-- YOUR INSTRUCTIONS --
The listing below contains a span that opens with the line containing "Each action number" and closes with the line containing "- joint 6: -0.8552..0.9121". Return that span exactly.

+++ DATA TO PROCESS +++

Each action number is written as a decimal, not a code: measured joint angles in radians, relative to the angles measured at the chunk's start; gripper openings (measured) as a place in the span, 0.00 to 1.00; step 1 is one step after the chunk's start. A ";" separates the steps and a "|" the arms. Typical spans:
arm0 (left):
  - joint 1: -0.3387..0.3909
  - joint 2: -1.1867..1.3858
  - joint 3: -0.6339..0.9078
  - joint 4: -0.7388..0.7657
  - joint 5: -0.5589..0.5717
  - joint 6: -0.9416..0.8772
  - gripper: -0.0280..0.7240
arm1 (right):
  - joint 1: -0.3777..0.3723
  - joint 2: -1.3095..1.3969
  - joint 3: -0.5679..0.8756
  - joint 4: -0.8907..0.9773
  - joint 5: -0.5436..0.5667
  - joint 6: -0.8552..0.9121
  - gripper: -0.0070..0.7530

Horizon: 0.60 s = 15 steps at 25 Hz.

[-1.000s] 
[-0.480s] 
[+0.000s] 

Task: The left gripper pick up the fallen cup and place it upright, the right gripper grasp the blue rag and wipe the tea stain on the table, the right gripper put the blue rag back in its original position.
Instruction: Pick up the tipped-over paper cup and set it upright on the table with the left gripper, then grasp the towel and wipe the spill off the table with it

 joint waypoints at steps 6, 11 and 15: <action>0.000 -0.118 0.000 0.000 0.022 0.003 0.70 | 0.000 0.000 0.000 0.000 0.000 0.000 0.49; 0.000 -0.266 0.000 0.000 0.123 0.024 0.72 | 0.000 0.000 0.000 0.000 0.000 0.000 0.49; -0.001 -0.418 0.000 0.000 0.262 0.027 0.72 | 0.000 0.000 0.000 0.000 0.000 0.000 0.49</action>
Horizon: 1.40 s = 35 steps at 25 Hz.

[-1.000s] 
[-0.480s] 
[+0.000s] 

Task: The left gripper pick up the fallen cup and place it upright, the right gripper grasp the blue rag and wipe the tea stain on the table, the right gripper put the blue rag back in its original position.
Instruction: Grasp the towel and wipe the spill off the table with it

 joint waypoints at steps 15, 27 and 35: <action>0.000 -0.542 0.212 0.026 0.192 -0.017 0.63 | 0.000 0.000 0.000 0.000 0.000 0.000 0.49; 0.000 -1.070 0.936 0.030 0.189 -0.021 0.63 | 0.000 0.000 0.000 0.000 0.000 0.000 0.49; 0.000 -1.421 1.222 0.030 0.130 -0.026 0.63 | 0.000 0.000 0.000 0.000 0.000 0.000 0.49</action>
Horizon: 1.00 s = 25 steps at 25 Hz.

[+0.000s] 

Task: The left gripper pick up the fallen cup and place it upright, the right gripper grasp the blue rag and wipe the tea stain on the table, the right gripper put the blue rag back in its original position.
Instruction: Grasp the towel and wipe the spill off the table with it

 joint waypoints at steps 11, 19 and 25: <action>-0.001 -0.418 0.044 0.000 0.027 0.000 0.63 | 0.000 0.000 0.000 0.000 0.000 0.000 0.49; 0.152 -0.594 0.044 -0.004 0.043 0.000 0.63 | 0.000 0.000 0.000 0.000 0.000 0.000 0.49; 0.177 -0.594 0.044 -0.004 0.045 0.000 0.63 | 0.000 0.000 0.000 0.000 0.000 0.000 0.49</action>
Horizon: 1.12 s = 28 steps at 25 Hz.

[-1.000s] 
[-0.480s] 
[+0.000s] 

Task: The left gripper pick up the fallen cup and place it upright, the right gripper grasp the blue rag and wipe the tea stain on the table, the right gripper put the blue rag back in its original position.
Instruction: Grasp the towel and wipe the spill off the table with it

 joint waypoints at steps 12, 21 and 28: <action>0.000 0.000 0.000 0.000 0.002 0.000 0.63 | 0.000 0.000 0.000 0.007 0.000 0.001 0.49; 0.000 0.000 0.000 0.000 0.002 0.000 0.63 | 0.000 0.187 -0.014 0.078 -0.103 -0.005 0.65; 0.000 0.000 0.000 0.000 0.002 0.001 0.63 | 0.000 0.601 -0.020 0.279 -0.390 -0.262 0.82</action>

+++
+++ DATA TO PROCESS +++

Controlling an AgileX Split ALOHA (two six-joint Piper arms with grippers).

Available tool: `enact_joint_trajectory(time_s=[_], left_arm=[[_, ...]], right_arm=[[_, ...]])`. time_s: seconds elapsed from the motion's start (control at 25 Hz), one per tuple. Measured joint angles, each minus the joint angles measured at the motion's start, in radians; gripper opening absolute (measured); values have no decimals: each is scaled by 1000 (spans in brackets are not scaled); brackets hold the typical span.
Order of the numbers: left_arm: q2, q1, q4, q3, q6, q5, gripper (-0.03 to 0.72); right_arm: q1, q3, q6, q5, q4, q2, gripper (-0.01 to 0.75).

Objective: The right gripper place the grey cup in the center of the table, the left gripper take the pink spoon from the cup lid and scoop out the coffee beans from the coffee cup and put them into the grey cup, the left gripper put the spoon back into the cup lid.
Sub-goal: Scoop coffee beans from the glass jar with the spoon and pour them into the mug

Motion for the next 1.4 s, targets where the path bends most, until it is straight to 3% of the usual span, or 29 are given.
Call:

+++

-- THE ANSWER --
Each action number is written as a decimal, not a code: measured joint angles in radians, relative to the angles measured at the chunk's start; gripper openings (measured) as a place in the span, 0.00 to 1.00; step 1 is one step after the chunk's start. A ";" separates the steps and a "|" the arms. Typical spans:
arm0 (left):
  - joint 1: -0.3387..0.3909
  - joint 2: -1.1867..1.3858
  - joint 3: -0.6339..0.9078
  - joint 4: -0.7388..0.7657
  - joint 5: -0.5589..0.5717
  - joint 6: -0.9416..0.8772
  - gripper: -0.0280..0.7240
arm1 (right):
  - joint 1: -0.3777..0.3723
  - joint 2: -1.3095..1.3969
  - joint 3: -0.5679..0.8756
  - joint 4: -0.8907..0.9773
  - joint 5: -0.5436..0.5667
  - joint 6: -0.8552..0.9121

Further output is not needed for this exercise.